Mavis was ready. She did a break and filled the hesitation with three deftly timed, chimming block chords. Then started a phrase that consisted of four chords which resolved on the next chord in the progression. At the bridge she dropped the tempo compeletely and strung out a set of altered chords which she had thought of two years ago while listening to the record over and over. Mavis was ready.

“Go on, go on, girl.”

“I could play it better on flute. I don’t have much piano chops.”

“OK. Do it”

Mavis picked up her flute case from beside the piano stool, assembled her flute, held it to her lips and waited for Raoul’s count.

Raoul closed his eyes. The only count was an almost imperceptible nodding of his head. But Mavis saw, she saw and was ready. He would see. She was ready.

They played “Ra-Sing.” At the bridge he dropped out and Mavis confidently flew.

“Play it pretty baby, play the pretty way you talk.”

They played the song through twice.

“Yea. Now that’s better. Where you from girl?”

“Right here.”

“Yea, huh.”

“Yes,” she smiled, resting her hands and her flute in her lap, allowing her head to tilt a bit to one side. “Same place you from. We both coming from the same place.”

“Yeah,” he said with a slightly mocking “we’ll see about that” tone. “Let’s take it from the git go. Watch me now.”

They chased each other playing a fleet “Ra-Owl”. He laughed at her swirling trills.

“Don’t put no dress on this man now.”

“No, just a pretty shirt,” and she did it again.

It was uncanny the way this young girl played something like June did. At the bridge June had always hung back, quarter noting just behind the beat. She was playing it like June played it. They ended together, Mavis voiced below Raoul.

“Solid.” He smiled. There was nothing like playing. Raoul thought about playing with June. Mavis was still laughing. “Yaknow, June always used to say,” Raoul altered his voice to imitate June’s famous growl, “mannn, ya don’t play music. You serious music.”

Mavis stopped laughing. She didn’t stop smiling. She looked at Raoul.

“Girl, music is more than just a love, it’s a passion and that’s the way you got to play. It’s got to be like you can’t help yourself.”

“You mean you got to give yourself to it.”
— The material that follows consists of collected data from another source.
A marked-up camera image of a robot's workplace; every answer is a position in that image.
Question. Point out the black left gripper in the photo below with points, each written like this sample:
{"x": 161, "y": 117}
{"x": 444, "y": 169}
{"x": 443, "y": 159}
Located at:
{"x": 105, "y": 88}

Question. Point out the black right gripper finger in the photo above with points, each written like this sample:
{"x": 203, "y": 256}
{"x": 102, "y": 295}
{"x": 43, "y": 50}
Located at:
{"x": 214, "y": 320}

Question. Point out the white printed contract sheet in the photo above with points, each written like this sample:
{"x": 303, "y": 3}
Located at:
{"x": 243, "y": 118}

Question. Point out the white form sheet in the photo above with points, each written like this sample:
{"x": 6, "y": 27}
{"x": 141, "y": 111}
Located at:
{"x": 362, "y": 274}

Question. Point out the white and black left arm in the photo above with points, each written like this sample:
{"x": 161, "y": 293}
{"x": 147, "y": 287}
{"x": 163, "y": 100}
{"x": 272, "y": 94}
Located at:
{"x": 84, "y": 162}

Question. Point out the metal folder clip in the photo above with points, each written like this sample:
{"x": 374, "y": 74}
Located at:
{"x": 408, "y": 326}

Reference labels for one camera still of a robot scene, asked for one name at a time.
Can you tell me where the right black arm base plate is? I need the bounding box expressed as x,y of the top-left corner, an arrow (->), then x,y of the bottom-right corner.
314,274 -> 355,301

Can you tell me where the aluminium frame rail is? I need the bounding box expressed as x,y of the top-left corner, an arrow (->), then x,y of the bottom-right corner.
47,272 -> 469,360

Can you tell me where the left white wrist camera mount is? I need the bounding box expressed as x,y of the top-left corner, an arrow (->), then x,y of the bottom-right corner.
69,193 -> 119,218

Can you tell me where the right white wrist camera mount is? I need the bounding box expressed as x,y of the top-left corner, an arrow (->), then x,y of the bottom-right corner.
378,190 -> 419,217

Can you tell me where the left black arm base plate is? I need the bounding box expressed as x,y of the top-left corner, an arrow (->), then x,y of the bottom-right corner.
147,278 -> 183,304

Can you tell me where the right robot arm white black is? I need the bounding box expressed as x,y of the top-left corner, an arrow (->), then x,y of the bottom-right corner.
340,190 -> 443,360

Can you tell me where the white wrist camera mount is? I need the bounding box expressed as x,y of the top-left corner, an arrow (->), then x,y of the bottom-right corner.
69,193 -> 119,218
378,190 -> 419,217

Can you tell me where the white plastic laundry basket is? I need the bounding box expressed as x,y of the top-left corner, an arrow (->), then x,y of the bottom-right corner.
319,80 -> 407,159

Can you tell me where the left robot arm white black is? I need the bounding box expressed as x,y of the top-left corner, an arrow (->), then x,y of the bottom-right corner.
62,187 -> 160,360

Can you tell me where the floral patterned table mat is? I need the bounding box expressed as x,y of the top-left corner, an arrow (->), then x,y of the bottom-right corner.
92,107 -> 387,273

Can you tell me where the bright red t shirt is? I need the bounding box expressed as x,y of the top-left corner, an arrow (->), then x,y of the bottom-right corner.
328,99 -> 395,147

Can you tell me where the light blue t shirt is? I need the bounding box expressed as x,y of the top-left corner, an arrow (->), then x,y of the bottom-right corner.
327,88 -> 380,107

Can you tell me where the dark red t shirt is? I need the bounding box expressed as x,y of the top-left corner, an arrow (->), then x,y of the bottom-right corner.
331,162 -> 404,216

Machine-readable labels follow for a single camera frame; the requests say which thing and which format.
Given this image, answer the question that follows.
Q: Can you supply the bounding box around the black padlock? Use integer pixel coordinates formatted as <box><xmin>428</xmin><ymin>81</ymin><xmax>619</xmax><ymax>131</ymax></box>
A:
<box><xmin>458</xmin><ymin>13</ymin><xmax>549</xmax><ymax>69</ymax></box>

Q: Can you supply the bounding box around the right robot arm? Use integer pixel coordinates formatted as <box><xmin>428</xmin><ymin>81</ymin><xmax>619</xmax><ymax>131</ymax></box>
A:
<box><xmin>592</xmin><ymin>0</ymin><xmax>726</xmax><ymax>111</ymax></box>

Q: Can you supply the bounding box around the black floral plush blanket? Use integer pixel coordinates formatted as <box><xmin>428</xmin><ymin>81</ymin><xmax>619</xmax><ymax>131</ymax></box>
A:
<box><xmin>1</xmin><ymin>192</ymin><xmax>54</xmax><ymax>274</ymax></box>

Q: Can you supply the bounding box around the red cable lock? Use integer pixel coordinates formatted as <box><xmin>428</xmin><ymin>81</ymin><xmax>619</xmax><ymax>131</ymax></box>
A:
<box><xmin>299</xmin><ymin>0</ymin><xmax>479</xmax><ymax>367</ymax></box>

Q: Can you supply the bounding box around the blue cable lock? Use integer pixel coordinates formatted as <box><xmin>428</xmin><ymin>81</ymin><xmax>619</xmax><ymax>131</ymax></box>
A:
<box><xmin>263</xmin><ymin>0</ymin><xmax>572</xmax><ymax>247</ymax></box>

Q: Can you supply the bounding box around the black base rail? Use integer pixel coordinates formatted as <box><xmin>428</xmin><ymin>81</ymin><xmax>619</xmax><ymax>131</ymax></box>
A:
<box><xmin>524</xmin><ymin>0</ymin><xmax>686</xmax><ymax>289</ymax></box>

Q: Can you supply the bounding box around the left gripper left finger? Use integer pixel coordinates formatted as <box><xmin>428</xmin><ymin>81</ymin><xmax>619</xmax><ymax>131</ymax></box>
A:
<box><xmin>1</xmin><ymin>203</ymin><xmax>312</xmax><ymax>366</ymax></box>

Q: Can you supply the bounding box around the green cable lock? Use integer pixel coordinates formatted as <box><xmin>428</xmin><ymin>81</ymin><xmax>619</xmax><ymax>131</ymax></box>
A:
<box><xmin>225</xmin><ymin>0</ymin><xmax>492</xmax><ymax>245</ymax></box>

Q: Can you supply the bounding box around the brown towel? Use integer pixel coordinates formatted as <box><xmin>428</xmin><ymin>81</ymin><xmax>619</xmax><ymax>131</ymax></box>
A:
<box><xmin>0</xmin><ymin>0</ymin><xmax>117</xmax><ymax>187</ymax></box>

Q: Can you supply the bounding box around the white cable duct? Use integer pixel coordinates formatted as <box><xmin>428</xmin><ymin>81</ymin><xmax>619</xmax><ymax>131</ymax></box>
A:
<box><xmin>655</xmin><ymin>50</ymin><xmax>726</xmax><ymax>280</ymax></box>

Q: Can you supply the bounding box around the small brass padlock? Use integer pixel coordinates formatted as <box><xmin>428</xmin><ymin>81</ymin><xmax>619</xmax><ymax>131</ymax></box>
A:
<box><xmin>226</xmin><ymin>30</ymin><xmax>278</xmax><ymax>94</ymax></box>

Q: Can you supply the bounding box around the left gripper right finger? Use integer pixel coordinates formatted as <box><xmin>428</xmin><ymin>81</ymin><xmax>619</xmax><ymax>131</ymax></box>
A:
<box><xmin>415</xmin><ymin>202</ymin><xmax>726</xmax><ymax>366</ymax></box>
“No, baby. I mean you got to get everything you need to live from it. Fish need water. Birds need air. You got to need music. Yaknow, you got to need it bad, so bad that when you don’t play, you can’t live.”

There was still so much Mavis did not know about herself, especially about what she needed to feel fully alive.

Raoul wasn’t looking at her. He started to play. His horn was at his lips. He fingered the valves quickly. His cheeks puffed out. He almost started but didn’t. Raoul thought of something. Mavis didn’t know what he was thinking but she could tell he was thinking of something.

Raoul didn’t know why he thought so suddenly of Martin Luther King getting shot in the neck, except that really living was the only thing worth dying for. Living the way you wanted, doing what you wanted to do, that’s all was worth dying for. Raoul played “The Silver Song.”

Mavis joined him. They played forty-six and one half choruses when Raoul just stopped suddenly. He put his horn down. Stood up. Walked out the room. The lesson was over. It was almost night. Mavis packed her flute quietly and sat for a minute looking at Raoul’s horn. She fingered the top of her flute case like it was a piano, she was fingering the changes to Raoul’s “Silver Song.”

She played the piano well, so well that her piano teacher encouraged her to become a piano major. He said she had the passion to play like he had never seen in a student in a long time. When Antonio Luzzio said that, Mavis wondered what did he know about her passions. All he could teach her was technique, she remembered thinking when Mr. Luzzio spoke softly about piano and her passion. Later, Antonio Luzzio said to her one day when she was playing Chopin for him: “Your hands love the piano and the keys love them back. I will teach you the technique so you can forget the technique.”

Now, studying with Raoul, Mavis blushed to herself. She never thought she would be so thankful for what Mr. Antonio Luzzio had taught her. He had taught her to play correctly, so now there was nothing between her and the music. She could hear the changes and hit the right chords. She could also alter the changes and create new chords that were harmonically correct. “Thank you Mr. Luzzio,” Mavis said to herself.

Raoul finally came back into the room. He was getting his soft leather cap out of the almost antique armoire. She had seen cedar robes before, with the long dressing mirrors and the strong but pleasant wood smell.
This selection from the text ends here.